After World War I and the collapse of the Ottoman Empire which formerly ruled the area, the British were given a mandate over the area by the League of Nations. The British area was divided into Palestine, Iraq, and "Trans-Jordan" ("across the Jordan River," for someone arriving from the Mediterranean Sea, presumably). The British government made Emir Abdullah the local leader of Transjordan (and his older brother Faisal, who formerly governed a larger area centered in modern Syria, leader in Iraq). A 1928 treaty made Abdullah hereditary king of a constitutional state established by the British. In 1946, the country received full independence and three years later changed its name to "the Hashemite Kingdom of Jordan." Hashemite means descended from Hashim, the grandfather of Islamic prophet Muhammad; the royal family of Jordan claims this descent.

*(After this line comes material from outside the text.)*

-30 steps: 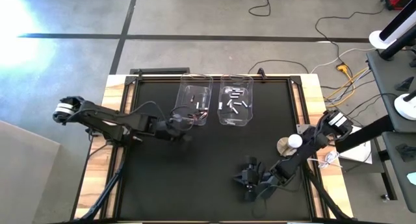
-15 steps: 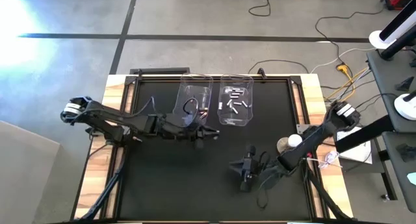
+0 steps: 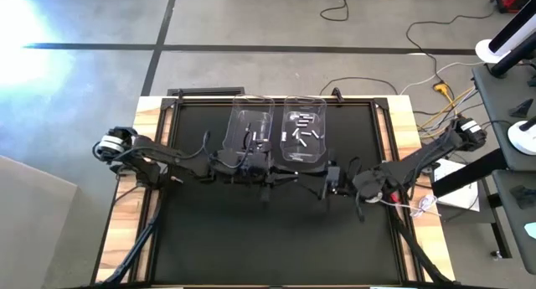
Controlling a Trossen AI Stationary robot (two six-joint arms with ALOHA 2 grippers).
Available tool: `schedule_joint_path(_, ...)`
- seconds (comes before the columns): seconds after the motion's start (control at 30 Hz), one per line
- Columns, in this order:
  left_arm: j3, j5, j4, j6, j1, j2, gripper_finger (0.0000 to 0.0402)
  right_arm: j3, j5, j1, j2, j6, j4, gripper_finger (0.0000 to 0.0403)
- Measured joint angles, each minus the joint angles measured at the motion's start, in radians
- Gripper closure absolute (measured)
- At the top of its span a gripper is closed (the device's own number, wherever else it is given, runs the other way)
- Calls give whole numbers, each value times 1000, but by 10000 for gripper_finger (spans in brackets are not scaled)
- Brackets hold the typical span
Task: Sort batteries
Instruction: Put the white battery into the right transparent bin
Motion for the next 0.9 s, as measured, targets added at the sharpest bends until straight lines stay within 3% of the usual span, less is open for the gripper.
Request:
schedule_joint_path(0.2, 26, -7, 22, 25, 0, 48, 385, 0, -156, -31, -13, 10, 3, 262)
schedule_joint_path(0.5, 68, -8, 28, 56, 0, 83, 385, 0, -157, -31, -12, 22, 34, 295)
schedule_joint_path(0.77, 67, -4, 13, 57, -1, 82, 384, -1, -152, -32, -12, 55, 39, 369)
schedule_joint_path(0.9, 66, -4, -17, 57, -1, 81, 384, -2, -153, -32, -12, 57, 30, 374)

Transjordan was one of the Arab League countries which attacked the newly formed Israel in 1949. At the end of this war, Israel held the western part of the city of Jerusalem and Jordan the eastern part, as well as the area known as the West Bank, which Jordan claimed and ruled until its occupation by Israel during the Six Day War of 1967. (The change from "Transjordan" to "Jordan" originally reflected this gain of land on both sides of the Jordan River.) Since 1949, Jordan offered citizenship to Palestinian refugees; Palestinians who entered since 1949 and their descendants now make up nearly a third of the country's population, and at times there were uprisings by these Palestinians who wanted an independent Palestinian state rather than for their homeland to be part of Jordan, including the 1971 assassination of Prime Minister Wasfi al-Tal by members of the Black September Palestinian guerilla organization, and an attempt on King Hussein's life the next year. In 1988 Jordan gave up its West Bank claim in favor of supporting the self-determination claim of the Palestinian Liberation Organization. (This meant that Arabs living in the West Bank area were no longer citizens of Jordan.)

Jordan's first king, Abdullah, was assassinated by a Palestinian in 1951 and succeeded briefly by his son Talal and then by his grandson Hussein. Due to the Jordanian royal family's blood ties to the royalty of Iraq, Jordan and Iraq formed the "United Arab Federation" for a period in 1958 as a counterpart to the "United Arab Republic" formed by Syria and Egypt at that time, which called for the overthrow of the governments of Jordan and Lebanon. However, the Jordan-Iraq alliance ended with the coup in Iraq which expelled the royal family there. Jordan requested British troops to come to Jordan for support in 1958, and again needed Western support in 1963 when a revolutionary government-in-exile for Jordan set up shop in Syria. British and American support for King Hussein's government in 1963 included setting the American 6th fleet on alert in case of actual fighting, but this crisis ended without the need for foreign troops.

Jordan supported Iraq in both the Iran-Iraq war of the 1980s and the Persian Gulf War of 1991, causing strained relations with countries on the other sides of those conflicts. The Persian Gulf conflicts have also caused difficulties for Jordan by cutting off its supplies of oil from Iraq and making it difficult for Jordanians to work in Saudi Arabia and Kuwait, richer countries who have used many guest workers from Jordan. Abdullah II, who has ruled Jordan since Hussein's death in 1999, has pledged to loosen up repressive government and increase economic reform; the former has not been as quick in coming as the latter.